Seguro que sería bienvenido por una mayoría –aunque renegado por unos pocos inmovilistas- que en la nueva presidencia del puerto en esta etapa con Damià Calvet al frente se tomen medidas para dar mayor visibilidad a uno de los pocos sectores que, sin ir más lejos, no ha sufrido –tanto- la pandemia… Al revés, las matriculaciones de embarcaciones llevan crecimientos sostenidos elevados desde hace meses.
Quizá, una buena forma de empezar (a nivel informal, si se quiere), sería en el clásico Cóctel de Navidad que ofrece el puerto a su comunidad, donde transitarios, agentes de aduana, terminalistas industriales y consignatarios conforman la única representación histórica. Así ha sido y debería continuar siendo… pero aceptando la inclusión de otros actores: la náutica es también modernidad; y todo lo que ésta mueve, desde turismo a formación, astilleros, marinas o clubes, a industrias auxiliares de todo tipo, navegantes, etc. tienen que sentirse también miembros de una comunidad que, de momento, les ha dado la espalda.

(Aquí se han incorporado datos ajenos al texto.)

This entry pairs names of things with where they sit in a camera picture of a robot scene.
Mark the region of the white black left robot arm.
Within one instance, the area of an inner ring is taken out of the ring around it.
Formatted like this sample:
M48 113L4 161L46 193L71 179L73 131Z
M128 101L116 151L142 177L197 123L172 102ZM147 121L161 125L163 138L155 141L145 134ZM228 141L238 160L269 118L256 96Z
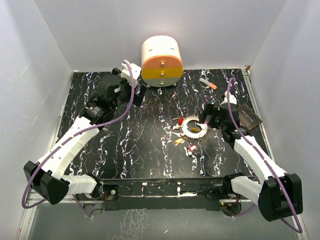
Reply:
M24 165L28 189L52 205L71 195L85 194L93 200L102 197L102 180L91 174L66 175L65 170L105 126L124 118L132 105L141 105L147 87L141 85L135 93L140 73L141 68L131 63L122 70L114 68L102 78L65 135L43 157Z

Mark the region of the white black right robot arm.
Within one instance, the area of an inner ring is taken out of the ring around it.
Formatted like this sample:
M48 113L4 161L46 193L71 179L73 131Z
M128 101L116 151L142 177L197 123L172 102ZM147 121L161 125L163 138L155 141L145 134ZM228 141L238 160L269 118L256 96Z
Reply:
M302 181L289 174L261 149L255 137L239 123L238 107L234 103L207 104L199 117L201 124L218 129L231 148L251 167L258 181L243 173L225 176L223 194L233 199L241 195L258 206L269 222L303 212Z

Barcelona tiene que servir ejemplo para otros puertos, tanto nacionales como internacionales, en esta apuesta por la náutica y sus gentes y ya, de paso, actos como el de hoy en Marina Port Vell deberían servir para dar voz a un segmento empresarial que engloba desde el pequeño negocio de alquiler de tablas de paddle con innovadoras propuestas a punto de ver la luz, como Suricata Surf; a la mayor empresa del mundo dedicada al repair&refit de yates, como MB’92; pasando por la apuesta por la innovación del Pier One; la cultura de la mano –ojalá- del Hermitage, el Museu Marítim o de la antigua sede del puerto en el Portal de la Pau; el deporte amateur de los clubes a pie de playa, o el deporte de élite, como en el caso de la Fundació per a la Navegació Oceànica. Pesca, restauración, talleres, vela, formación profesional y universitaria, deporte… todos estos y más se dan cita en un espacio de poco más de 700.000 metros cuadrados que debe tener más capacidad de diversificarse a gran escala… lo primero con la visibilidad por parte del puerto que acoge sus actividades.

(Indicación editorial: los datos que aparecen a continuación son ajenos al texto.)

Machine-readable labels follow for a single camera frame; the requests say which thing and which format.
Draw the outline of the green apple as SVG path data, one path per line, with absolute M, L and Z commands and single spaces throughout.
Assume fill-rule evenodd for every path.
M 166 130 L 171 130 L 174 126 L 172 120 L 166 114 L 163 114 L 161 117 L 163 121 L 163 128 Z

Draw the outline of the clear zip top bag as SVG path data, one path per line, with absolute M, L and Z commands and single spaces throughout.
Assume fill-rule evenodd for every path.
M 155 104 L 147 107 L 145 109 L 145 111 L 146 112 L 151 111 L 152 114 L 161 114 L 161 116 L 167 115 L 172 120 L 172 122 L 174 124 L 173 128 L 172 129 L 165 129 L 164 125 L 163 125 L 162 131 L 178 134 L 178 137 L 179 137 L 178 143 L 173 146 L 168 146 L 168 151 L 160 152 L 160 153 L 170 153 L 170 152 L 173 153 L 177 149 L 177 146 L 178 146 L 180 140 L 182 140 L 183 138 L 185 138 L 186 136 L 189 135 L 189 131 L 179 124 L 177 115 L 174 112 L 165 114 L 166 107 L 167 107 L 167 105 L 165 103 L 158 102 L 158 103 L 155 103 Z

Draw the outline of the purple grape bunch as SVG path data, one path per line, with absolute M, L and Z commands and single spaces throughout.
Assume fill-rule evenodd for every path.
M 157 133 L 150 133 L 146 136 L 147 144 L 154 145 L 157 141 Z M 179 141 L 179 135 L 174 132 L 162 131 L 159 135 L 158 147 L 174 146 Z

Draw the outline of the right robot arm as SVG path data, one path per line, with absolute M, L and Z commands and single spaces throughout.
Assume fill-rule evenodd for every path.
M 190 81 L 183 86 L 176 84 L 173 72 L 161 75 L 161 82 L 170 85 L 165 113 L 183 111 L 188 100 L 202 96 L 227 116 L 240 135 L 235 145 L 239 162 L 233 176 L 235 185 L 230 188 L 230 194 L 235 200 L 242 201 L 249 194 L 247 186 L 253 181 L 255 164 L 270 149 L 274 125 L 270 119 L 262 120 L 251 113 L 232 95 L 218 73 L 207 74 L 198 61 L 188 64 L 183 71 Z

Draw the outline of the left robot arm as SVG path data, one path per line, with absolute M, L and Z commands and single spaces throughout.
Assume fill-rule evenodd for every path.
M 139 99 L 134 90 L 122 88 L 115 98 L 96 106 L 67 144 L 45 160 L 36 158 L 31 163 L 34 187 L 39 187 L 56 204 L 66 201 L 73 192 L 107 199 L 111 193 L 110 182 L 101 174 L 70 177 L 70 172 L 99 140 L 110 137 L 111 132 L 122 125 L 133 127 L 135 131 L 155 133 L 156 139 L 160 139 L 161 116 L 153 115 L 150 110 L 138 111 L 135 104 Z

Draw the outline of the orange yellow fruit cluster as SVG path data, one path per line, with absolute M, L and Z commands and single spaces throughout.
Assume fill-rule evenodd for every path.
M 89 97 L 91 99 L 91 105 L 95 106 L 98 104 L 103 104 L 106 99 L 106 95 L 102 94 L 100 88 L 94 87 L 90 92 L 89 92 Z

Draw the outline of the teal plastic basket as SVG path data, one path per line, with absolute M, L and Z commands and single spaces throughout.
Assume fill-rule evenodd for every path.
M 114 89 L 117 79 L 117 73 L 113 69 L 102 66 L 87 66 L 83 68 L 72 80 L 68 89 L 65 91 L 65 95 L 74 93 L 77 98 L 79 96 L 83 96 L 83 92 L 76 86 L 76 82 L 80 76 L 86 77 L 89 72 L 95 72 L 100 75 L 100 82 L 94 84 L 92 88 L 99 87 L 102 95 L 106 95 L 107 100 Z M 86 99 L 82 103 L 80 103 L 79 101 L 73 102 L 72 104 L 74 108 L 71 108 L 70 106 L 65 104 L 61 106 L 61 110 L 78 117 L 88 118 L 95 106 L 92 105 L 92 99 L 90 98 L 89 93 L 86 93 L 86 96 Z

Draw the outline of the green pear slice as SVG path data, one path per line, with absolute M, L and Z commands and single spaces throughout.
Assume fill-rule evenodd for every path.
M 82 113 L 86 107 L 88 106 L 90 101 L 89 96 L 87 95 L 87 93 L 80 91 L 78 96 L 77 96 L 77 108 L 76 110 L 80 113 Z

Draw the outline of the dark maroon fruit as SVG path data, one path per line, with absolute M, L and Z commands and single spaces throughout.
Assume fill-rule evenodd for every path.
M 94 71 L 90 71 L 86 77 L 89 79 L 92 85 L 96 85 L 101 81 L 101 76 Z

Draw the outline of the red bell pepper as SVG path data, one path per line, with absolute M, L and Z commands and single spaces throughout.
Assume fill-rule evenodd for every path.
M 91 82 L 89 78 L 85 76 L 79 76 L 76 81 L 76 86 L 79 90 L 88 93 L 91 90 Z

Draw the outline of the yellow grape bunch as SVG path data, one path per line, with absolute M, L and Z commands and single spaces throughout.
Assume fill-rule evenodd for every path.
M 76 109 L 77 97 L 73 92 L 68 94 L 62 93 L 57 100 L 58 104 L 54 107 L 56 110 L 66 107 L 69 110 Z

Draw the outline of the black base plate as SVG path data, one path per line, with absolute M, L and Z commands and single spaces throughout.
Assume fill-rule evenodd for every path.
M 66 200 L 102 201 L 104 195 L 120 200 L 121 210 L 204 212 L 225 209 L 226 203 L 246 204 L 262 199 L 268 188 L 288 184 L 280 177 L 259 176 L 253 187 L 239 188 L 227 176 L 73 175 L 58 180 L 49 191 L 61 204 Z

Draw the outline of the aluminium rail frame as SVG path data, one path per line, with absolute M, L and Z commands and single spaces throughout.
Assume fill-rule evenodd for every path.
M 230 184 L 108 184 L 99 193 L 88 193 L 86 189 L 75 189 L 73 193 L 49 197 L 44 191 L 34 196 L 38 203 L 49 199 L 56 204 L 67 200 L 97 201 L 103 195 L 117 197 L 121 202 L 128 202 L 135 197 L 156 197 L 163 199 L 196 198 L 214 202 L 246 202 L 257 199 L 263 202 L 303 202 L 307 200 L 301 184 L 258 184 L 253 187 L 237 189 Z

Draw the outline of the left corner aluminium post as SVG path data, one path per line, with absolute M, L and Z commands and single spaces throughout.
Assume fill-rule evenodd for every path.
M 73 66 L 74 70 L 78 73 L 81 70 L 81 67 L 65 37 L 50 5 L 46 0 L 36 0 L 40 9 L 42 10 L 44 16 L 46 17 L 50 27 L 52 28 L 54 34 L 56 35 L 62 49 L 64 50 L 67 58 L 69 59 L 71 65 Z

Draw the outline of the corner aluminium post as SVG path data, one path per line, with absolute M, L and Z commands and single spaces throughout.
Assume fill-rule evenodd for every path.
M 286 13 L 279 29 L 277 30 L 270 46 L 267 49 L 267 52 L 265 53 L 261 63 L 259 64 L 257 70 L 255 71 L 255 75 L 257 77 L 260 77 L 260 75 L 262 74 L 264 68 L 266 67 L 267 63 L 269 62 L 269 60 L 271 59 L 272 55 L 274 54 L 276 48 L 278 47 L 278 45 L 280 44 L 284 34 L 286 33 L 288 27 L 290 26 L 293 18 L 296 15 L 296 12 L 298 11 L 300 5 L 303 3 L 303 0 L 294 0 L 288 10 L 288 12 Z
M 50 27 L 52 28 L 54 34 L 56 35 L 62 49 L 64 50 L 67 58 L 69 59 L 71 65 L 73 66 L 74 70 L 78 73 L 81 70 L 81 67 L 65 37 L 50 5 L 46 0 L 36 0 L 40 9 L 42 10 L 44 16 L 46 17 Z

Y no cabe olvidar las inversiones prometidas desde hace años. Y ya no caben tampoco las rencillas y disputas con el ayuntamiento por cuestiones más políticas que razonables: dialoguen, concluyan y pónganse al servicio de la ciudadanía para continuar siendo referentes.

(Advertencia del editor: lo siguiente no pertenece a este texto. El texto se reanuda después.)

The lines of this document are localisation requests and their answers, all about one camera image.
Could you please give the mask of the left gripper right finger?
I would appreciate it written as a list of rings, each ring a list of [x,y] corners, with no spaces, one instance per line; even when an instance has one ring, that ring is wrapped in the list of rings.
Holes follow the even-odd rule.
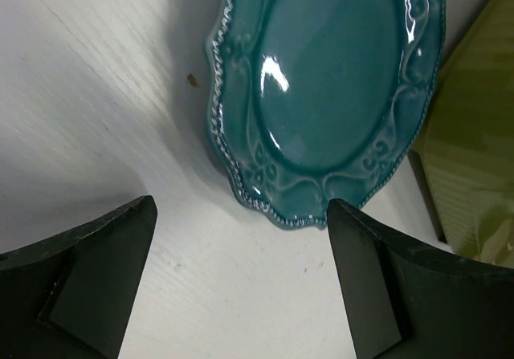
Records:
[[[432,247],[341,199],[327,219],[359,358],[512,357],[512,269]]]

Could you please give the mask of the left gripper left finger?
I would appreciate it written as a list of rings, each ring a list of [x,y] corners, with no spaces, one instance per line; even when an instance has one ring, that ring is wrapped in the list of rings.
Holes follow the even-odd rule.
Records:
[[[1,255],[3,358],[117,358],[157,222],[141,196]]]

La industria náutica también es un ejemplo para la esfera más “industrial” de los puertos. Cuando en Barcelona –entre otros- se está hablando de la importancia de la electrificación de los muelles para grandes buques, varias de sus marinas emblemáticas ya tienen desde hace años electrificados sus muelles y zonas de amarre… y, hasta el momento, nunca han sido reconocidos como tal.
También es ejemplo el negocio ferial: Barcelona cuenta con el principal salón náutico del Estado y muchas de las empresas del segmento también acuden a otros eventos internacionales y dan la cara por la denominada marca Barcelona… quizá deberían ir acompañados de la propia autoridad portuaria que sí está presente, sin ir más lejos, en eventos logísticos acompañando a empresas del puerto industrial.
En pleno siglo XXI, el siglo quizá del talento, es quizá momento de plantearse un cambio de paradigma y humanizar más el contexto económico para identificar el trabajo de personas y no sólo de empresas. Y, fundamentalmente la náutica, en todas sus vertientes, está hecha por personas que, aún atendiendo a sus cuentas de resultados, están realmente enamoradas de su profesión, ya que es un “oficio” plenamente vocacional.
Y, además, está en auge… ¿Por qué no darle el apoyo que merece desde la esfera institucional? Es el momento de replantearse el futuro y ser generosos en la igualdad de oportunidades a todas las empresas que, de uno u otro modo, forman parte del recinto.